[Opening DATASET RECORDS section]
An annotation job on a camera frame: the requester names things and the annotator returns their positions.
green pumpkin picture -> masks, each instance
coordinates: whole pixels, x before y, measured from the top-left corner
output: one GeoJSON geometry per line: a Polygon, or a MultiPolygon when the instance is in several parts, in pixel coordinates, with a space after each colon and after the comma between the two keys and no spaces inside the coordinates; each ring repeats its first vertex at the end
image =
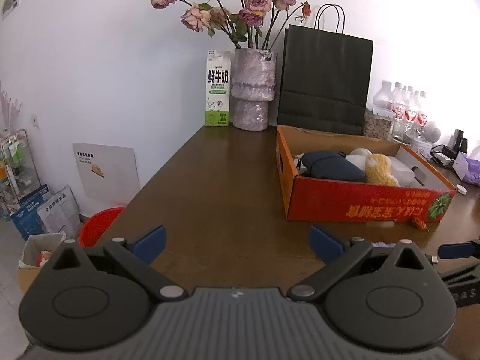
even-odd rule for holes
{"type": "Polygon", "coordinates": [[[434,220],[442,215],[447,210],[450,200],[451,197],[449,193],[444,193],[436,198],[428,209],[427,218],[434,220]]]}

metal screw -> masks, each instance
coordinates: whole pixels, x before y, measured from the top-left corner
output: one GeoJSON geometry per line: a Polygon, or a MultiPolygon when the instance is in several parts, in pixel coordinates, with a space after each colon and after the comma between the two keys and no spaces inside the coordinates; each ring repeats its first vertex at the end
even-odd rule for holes
{"type": "Polygon", "coordinates": [[[315,289],[312,286],[300,285],[292,287],[291,293],[300,298],[308,298],[315,295],[315,289]]]}
{"type": "Polygon", "coordinates": [[[160,295],[165,298],[178,298],[183,295],[183,288],[180,286],[165,286],[160,290],[160,295]]]}

red bucket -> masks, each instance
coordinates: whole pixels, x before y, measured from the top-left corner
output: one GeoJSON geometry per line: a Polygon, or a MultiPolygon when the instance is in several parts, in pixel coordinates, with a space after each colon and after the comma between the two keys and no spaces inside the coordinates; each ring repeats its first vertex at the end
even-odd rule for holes
{"type": "Polygon", "coordinates": [[[110,208],[105,211],[97,212],[88,221],[85,222],[80,234],[78,235],[78,242],[84,248],[95,246],[98,239],[110,227],[112,222],[124,207],[110,208]]]}

tile floor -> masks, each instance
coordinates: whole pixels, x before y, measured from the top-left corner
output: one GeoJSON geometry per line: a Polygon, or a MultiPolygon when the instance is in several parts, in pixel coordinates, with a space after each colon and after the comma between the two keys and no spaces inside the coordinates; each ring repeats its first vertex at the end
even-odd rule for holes
{"type": "Polygon", "coordinates": [[[18,320],[22,293],[17,268],[23,244],[15,225],[0,219],[0,360],[16,359],[28,345],[18,320]]]}

brown wooden table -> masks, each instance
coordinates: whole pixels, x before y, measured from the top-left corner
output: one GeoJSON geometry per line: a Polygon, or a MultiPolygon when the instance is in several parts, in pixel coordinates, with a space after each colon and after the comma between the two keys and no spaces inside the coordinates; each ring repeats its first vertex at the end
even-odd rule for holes
{"type": "MultiPolygon", "coordinates": [[[[453,182],[457,176],[445,171],[453,182]]],[[[444,243],[480,236],[480,188],[466,185],[440,225],[422,232],[358,223],[324,223],[348,239],[412,239],[428,254],[444,243]]],[[[173,281],[194,287],[290,286],[322,267],[309,248],[310,223],[285,219],[275,164],[275,129],[247,132],[203,127],[148,182],[104,234],[133,238],[150,227],[167,228],[166,250],[153,263],[173,281]]],[[[447,271],[468,259],[440,261],[447,271]]],[[[446,347],[459,359],[480,358],[480,306],[458,310],[446,347]]]]}
[Closing DATASET RECORDS section]
ACTION ITEM: Once the pictures are set aside, give the rest of the listing again exactly.

COMPLETED EXERCISE:
An annotation job on a camera frame: the requester names things and the annotator returns their positions.
green pumpkin picture -> masks, each instance
coordinates: whole pixels, x before y, measured from the top-left corner
output: one GeoJSON geometry per line: a Polygon, or a MultiPolygon when the instance is in several parts, in pixel coordinates, with a space after each colon and after the comma between the two keys and no spaces inside the coordinates; each ring repeats its first vertex at the end
image =
even-odd rule for holes
{"type": "Polygon", "coordinates": [[[434,220],[442,215],[447,210],[450,200],[451,197],[449,193],[444,193],[436,198],[428,209],[427,218],[434,220]]]}

metal screw -> masks, each instance
coordinates: whole pixels, x before y, measured from the top-left corner
output: one GeoJSON geometry per line: a Polygon, or a MultiPolygon when the instance is in several parts, in pixel coordinates, with a space after each colon and after the comma between the two keys and no spaces inside the coordinates; each ring repeats its first vertex at the end
even-odd rule for holes
{"type": "Polygon", "coordinates": [[[315,289],[312,286],[300,285],[292,287],[291,293],[300,298],[308,298],[315,295],[315,289]]]}
{"type": "Polygon", "coordinates": [[[160,295],[165,298],[178,298],[183,295],[183,288],[180,286],[165,286],[160,290],[160,295]]]}

red bucket -> masks, each instance
coordinates: whole pixels, x before y, measured from the top-left corner
output: one GeoJSON geometry per line: a Polygon, or a MultiPolygon when the instance is in several parts, in pixel coordinates, with a space after each colon and after the comma between the two keys and no spaces inside the coordinates; each ring repeats its first vertex at the end
even-odd rule for holes
{"type": "Polygon", "coordinates": [[[110,208],[105,211],[97,212],[88,221],[85,222],[80,234],[78,235],[78,242],[84,248],[95,246],[98,239],[110,227],[112,222],[124,207],[110,208]]]}

tile floor -> masks, each instance
coordinates: whole pixels, x before y, measured from the top-left corner
output: one GeoJSON geometry per line: a Polygon, or a MultiPolygon when the instance is in several parts, in pixel coordinates, with a space after each colon and after the comma between the two keys and no spaces inside the coordinates; each ring repeats its first vertex at the end
even-odd rule for holes
{"type": "Polygon", "coordinates": [[[18,320],[22,293],[17,268],[23,244],[15,225],[0,219],[0,360],[16,359],[28,345],[18,320]]]}

brown wooden table -> masks, each instance
coordinates: whole pixels, x before y, measured from the top-left corner
output: one GeoJSON geometry per line: a Polygon, or a MultiPolygon when the instance is in several parts, in pixel coordinates, with a space after each colon and after the comma between the two keys and no spaces inside the coordinates; each ring repeats its first vertex at the end
even-odd rule for holes
{"type": "MultiPolygon", "coordinates": [[[[453,182],[457,176],[445,171],[453,182]]],[[[444,243],[480,236],[480,188],[466,185],[440,225],[422,232],[358,223],[324,223],[348,239],[412,239],[428,254],[444,243]]],[[[173,281],[194,287],[290,286],[322,267],[309,248],[310,223],[285,219],[275,164],[275,129],[247,132],[203,127],[148,182],[104,234],[133,238],[150,227],[167,228],[166,250],[153,263],[173,281]]],[[[447,271],[468,259],[440,261],[447,271]]],[[[446,347],[459,359],[480,358],[480,306],[458,310],[446,347]]]]}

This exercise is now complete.